They could drop down to the code when they wanted. They got tests, source code management, you know, metadata search, column level lineage, scheduling, deployment, all of that. Right? So as these customers were looking to move to the cloud, and then if you look at the cloud, Apache Spark seems like a successor to Ab initio, similar distributed processing engine used heavily for data engineering and Snowflake, perhaps the replacement for Teradata. When you move to this new cloud infrastructure, the processing engines are there. But on top of the processing engines, you need a lot of data engineering products, right, to schedule, to deploy for metadata management.
So what prophecy is focused on is saying, okay, as we move to the cloud, you know, we have to reimagine what these data engineering products and tools will look like for the new world.
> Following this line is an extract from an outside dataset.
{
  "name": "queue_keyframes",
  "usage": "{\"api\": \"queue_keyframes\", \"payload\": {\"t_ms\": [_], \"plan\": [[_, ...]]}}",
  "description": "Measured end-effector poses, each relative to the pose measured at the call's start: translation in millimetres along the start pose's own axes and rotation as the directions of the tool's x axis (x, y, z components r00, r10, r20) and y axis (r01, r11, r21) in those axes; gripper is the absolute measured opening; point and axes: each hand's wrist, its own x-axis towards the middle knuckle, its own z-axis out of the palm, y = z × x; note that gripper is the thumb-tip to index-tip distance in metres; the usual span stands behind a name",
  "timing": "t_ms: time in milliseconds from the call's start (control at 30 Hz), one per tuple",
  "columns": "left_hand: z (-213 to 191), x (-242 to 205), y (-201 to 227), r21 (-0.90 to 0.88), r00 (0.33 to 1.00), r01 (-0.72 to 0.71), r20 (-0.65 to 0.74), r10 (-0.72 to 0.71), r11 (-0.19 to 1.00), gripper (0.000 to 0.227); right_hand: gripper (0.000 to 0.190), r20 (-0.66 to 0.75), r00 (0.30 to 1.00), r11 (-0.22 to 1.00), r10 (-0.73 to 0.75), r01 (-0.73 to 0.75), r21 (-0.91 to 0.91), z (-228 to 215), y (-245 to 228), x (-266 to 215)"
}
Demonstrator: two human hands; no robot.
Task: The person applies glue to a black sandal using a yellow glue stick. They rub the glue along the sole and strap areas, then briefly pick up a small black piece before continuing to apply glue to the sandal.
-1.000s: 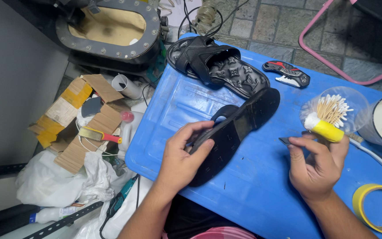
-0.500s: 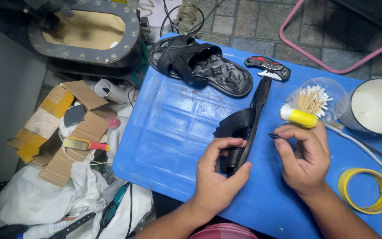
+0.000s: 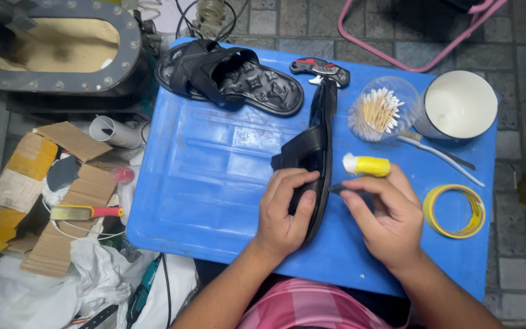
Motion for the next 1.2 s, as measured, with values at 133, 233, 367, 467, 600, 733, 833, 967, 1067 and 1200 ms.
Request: {"api": "queue_keyframes", "payload": {"t_ms": [133, 233, 367, 467, 600, 733, 833, 967, 1067, 1200], "plan": [[-7.8, -6.2, 3.7, 0.055, 0.991, -0.111, 0.082, 0.106, 0.992, 0.059, 0.017, -0.008, 1.0, 1.0, -0.028, 0.028, -0.004, 5.7, 6.0, 15.9], [-15.4, -9.2, 7.7, 0.109, 0.976, -0.177, 0.149, 0.16, 0.978, 0.092, 0.015, 0.041, 0.989, 0.964, 0.141, -0.147, 0.221, 6.6, 4.1, 26.1], [-21.7, -20.8, 10.5, 0.109, 0.986, -0.117, 0.129, 0.103, 0.987, 0.086, 0.017, 0.084, 0.996, 0.997, 0.028, -0.033, 0.069, 6.7, -7.9, 14.9], [-26.2, -26.2, 9.6, 0.106, 0.986, -0.121, 0.126, 0.107, 0.987, 0.085, 0.018, 0.096, 0.994, 0.995, -0.049, 0.058, -0.087, 6.1, -13.5, 1.1], [-26.9, -25.5, 10.0, 0.111, 0.98, -0.136, 0.159, 0.117, 0.985, 0.084, 0.017, 0.065, 0.997, 0.999, -0.044, 0.044, -0.005, 6.6, -5.1, 4.0], [-19.4, -23.1, 11.3, 0.12, 0.974, -0.114, 0.208, 0.087, 0.986, 0.082, 0.015, 0.107, 0.993, 0.992, 0.056, -0.068, 0.108, 1.4, 0.0, 3.9], [-8.4, -26.0, 10.3, 0.192, 0.982, -0.124, 0.163, 0.093, 0.974, 0.083, 0.014, 0.109, 0.99, 0.978, 0.088, -0.107, 0.18, -3.1, -3.6, -10.7], [-6.0, -26.4, 6.4, 0.248, 0.981, -0.177, 0.124, 0.15, 0.952, 0.086, 0.018, 0.129, 0.991, 0.997, -0.035, 0.025, 0.078, -2.4, -5.9, -17.2], [-4.4, -26.0, 4.8, 0.18, 0.972, -0.125, 0.221, 0.084, 0.976, 0.089, 0.019, 0.074, 0.991, 0.994, -0.111, 0.112, -0.013, -2.5, 1.1, -11.0], [-3.4, -23.6, 3.9, 0.166, 0.961, -0.088, 0.274, 0.04, 0.982, 0.087, 0.019, 0.054, 0.995, 0.995, -0.089, 0.087, 0.045, -3.5, 4.1, -11.3]]}}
And then another big change in this new world is a move from towards software engineering practices and data engineering. So this is saying you want TES, you want Git, CICD, and all of these best practices apply to data engineering. So we are so what prophecy has tried to do is to merge the best of the old and the new world. And then, you know, we can talk about the specific features that we provide.
And that's, you know, quite a few of them as well. As you
[00:07:59] Unknown:
mentioned, there are still a lot of challenges in being able to build a data engineering platform and workflow for an organization. There are a lot of concerns that have to be tied together. There are a lot of different tools that you have to select and integrate. And I'm wondering why it is that after, you know, 2 decades at this point of, quote, unquote, big data engineering, why it is that it's still such a challenge to be able to go from I have a new organization, I have a, you know, a database, to I now have a, you know, data platform, and my analytics engineers and business users can self serve and answer their own questions.
[00:08:39] Unknown:
There are a couple of reasons for this. 1 reason is that when you have a platform shift, right, so the ETL or data engineering products on premise were built by companies over a couple of decades. So now you have a platform shift from on premise to cloud. There is usually a disaggregation followed by an aggregation. Right? Because the full product is really hard to build. There's a lot of moving parts to it, or it's a really big product. So, you know, 1 start up will go and say, hey. I'll build a scheduler. The second person will say, I'll build a development environment. Somebody will say, I'm building some lineage. Right? So basically you get all these startups, right, which are not really companies, right, and not even full products. They are features. There is tremendous pressure to go to market with the new bottoms up thing and quickly get some traction. So they build these small little features. And then when a larger business looks at this, it's a mess. And the message from the businesses is very clear. Right? They want 1 platform.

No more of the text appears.